Page 2 of Dublin Debacle

“Yeah.” She shrugged. “It’s a mystery.”

The man seated beside the American lifted his chin toward Em. “That would be because Miss O’Brien’s mother took her and her brother, young Finn, off to America to raise them after her father’s family tried to drag the children back into her Irish heritage.”

Em scowled at the Irishman who’d outed her and then transferred her glare to the Yank. “Look away,” she said. “I’m not your next article to be written about.”

“Maybe not, but now I’m curious,” the American said. “Was your father part of the Irish Republican Army?” he asked.

Her eyes narrowed, and she shifted her glare toward the man beside the Yank.

“Hold your tongue, Liam. I am not, and never will be, part of my father’s legacy. He fought hard enough to keep our family distant from them.”

The Yank turned to the man beside him, eyebrows lifted. “Them?” he asked, a question mark practically written on his forehead.

Liam tipped his glass and swallowed a long gulp before answering.

“Them being Travellers, you see. Emily O’Brien’s father was born into the Irish Travellers. Only his mother saw fit to send him to university with the money she’d squirreled away from her thievin’ husband. She had the good sense to send him all the way to the Americas—far enough away to escape family ties, if only for the four years he was in school. That’s where he met and fell in love with Em’s mother, Katie.”

Em’s lips pursed. “Haven’t you had enough to drink, Liam? Isn’t it time for you to head back home to your wife?”

The old man chuckled. “Aye, it is.” He slapped some euros on the counter and slid off the barstool.

“Wait,” the Yank said. “You can’t leave me hanging on just the beginning of a story.”

“I am deep in me cups and me bed be a’callin’,” Liam said, lifting his chin toward Em. “Let Miss Emily fill in the blanks.”

The American’s gaze followed the old man as he shuffled through the tables in the barroom and out the front entrance. By the time he turned back toward Em, she’d shifted her attention to another patron at the opposite end of the bar, intent on avoiding the man and his questions.

Em kept her head down and her gaze averted, although she watched the Yank out of the corner of her eye. The last thing she wanted was to get into a discussion about her family history. She filled orders for others and finally worked her way back down to the American, whose glass was almost empty.

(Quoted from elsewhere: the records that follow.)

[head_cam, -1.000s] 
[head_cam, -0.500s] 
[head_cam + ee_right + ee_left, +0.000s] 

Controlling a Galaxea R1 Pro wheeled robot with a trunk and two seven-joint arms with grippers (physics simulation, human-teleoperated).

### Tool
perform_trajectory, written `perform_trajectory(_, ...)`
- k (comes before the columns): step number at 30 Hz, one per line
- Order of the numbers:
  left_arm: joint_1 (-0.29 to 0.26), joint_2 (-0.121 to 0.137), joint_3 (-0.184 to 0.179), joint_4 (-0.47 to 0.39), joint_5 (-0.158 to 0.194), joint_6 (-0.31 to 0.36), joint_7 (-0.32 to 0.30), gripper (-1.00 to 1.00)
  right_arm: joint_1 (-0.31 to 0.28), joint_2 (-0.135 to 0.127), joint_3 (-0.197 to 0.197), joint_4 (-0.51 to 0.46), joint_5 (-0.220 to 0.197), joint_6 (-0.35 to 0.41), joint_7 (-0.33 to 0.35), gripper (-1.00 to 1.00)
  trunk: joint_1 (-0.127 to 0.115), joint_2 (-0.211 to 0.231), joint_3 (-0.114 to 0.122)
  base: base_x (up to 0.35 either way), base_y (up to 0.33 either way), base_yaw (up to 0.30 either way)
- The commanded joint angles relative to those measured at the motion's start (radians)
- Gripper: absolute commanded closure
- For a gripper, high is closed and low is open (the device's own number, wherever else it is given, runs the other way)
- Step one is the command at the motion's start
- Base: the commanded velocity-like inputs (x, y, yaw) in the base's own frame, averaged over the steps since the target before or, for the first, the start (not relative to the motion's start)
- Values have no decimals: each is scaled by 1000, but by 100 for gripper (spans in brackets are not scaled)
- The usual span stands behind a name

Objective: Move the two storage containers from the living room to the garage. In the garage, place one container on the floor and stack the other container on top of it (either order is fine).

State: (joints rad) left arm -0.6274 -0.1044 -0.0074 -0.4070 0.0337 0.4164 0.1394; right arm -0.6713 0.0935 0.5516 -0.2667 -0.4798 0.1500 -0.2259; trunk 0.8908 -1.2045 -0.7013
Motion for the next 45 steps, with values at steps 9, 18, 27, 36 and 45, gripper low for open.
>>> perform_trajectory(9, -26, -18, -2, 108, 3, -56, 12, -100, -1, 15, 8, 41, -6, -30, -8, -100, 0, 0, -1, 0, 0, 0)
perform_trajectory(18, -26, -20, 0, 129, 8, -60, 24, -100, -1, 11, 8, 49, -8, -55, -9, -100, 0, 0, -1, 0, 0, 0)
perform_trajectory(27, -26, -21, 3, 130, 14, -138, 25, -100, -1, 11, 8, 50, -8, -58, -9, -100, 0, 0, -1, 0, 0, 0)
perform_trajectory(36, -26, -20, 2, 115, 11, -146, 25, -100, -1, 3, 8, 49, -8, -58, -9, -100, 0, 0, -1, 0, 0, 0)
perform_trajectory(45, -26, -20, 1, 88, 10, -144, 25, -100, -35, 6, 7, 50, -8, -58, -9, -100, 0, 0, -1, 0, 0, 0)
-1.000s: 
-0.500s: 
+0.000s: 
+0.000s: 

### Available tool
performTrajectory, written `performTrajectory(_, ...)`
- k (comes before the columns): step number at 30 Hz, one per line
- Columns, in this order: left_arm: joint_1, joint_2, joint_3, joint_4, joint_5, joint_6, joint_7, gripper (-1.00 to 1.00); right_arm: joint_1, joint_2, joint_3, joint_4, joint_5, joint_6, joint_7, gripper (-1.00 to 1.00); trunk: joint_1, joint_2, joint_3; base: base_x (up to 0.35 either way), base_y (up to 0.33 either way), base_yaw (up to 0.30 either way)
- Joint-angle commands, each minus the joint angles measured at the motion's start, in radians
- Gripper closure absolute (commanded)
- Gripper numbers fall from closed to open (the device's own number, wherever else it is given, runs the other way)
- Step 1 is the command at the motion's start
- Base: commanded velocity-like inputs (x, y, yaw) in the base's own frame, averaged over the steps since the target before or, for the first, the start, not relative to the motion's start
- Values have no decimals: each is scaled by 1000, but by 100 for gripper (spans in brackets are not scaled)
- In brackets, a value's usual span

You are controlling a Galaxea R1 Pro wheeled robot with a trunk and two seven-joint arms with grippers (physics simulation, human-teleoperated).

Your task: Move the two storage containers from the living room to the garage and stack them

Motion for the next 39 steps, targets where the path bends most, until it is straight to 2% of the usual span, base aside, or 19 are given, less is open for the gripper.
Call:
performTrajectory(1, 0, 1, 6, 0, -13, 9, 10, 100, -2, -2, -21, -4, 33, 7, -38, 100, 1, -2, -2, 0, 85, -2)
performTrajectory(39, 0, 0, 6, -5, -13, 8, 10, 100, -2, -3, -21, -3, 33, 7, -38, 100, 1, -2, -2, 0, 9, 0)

“Can I get you another?” she asked.

“Yes, ma’am,” he said.

She refilled his glass and set it in front of him.

“So, if your father met and married an American, how did you end up here? I take it he brought his bride back to Ireland?”

Emily drew in a deep breath and let it out slowly. “Not at first,” she said. “They lived in a suburb of Boston for a couple of years after they graduated. My father worked hard to build a business in financial planning, and my mother was a nurse. When she was pregnant with me, my father received word that his mother had fallen ill and had no one to care for her. My father offered to bring his mother to America. She could have lived out the remainder of her life comfortably, but she refused and begged him to return to Ireland to be with her in her final days.”

“So, he returned to Ireland?” the journalist asked.

Em snorted softly. “He refused. He didn’t want to go back. But my mother insisted that somebody needed to take care of his aging mother. My mother, being a nurse and too soft-hearted, offered to do that while she was pregnant with me. So they packed up their lives and moved back to Ireland.”

“And you were born here.” The Yank’s brow furrowed. “That doesn’t explain the American accent.”

“What my father’s mother hadn’t told him was that she’d inherited her family’s pub and left his father. She was the only one running the place, and she feared her brother, my Uncle Paddy, would mismanage the finances and drive them into debtors' prison. She was on the verge of having to sell it, though it had been in her family for centuries. She wanted to pass it down to her only son, my father, thus keeping it in her family.”

“But if you were born here,” the Yank said, “you must’ve taken after your mother’s accent. I’d still think you’d have a deeper Irish accent.”

Emily grimaced, imagining the story the Yank would concoct about her dismal family tree. “My father’s pub came with strings attached.”

The Yank frowned. “I don’t understand.”

Another man nearby piped in, “Em’s Irish grandmother married the man in charge of the Travellers at that time. When she inherited the pub from her father’s family, she left her Traveller husband to keep the family business going. Though Em’s father eventually inherited the pub from her, he was still considered a Traveller choosing to live independently of them. They exact a tax on members of the community who choose to live outside their realm.”

Emily nodded. “Before my father agreed to come to Ireland, my grandmother’s husband was leaning heavily on her to pass the pub down to one of the other members of their community to hold for her absentee son. She begged him to come back under false pretenses. She wasn’t sick at the time. She wanted him back in Ireland to inherit the pub and not be forced to hand it over to the Travellers because she couldn’t afford to keep it running. But shortly after my father returned, his mother became ill with cancer.”

The Yank’s head tilted. “Go on,” he encouraged with a grin. “The story is convoluted, but interesting.”